● TASK
Compute how many lines in the data below contain "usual"; answer only with that number.
######
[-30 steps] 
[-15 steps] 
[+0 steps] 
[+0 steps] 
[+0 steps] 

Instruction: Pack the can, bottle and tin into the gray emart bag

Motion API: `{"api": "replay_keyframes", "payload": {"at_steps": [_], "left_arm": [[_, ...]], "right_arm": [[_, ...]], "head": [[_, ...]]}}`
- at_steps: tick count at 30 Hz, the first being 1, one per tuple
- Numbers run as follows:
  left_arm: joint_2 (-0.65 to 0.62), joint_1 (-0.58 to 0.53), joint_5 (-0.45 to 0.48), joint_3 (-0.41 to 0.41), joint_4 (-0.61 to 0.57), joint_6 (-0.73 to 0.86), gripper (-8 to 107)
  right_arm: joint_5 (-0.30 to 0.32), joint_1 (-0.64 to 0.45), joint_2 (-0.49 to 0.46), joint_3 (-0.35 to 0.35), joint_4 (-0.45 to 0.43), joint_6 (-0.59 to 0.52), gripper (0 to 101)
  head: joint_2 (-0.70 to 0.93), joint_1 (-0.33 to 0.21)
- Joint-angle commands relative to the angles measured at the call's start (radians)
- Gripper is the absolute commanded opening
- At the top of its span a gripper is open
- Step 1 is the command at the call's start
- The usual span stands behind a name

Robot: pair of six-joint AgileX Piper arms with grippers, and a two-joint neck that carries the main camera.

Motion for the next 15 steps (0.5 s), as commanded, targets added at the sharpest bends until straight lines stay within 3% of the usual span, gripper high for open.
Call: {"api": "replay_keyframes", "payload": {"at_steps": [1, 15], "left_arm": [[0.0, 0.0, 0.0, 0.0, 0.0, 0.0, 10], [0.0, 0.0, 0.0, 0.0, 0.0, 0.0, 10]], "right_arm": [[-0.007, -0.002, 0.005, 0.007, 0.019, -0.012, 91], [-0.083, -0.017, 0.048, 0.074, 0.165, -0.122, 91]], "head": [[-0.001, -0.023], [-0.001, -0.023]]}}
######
● REPLY TO THE TASK
2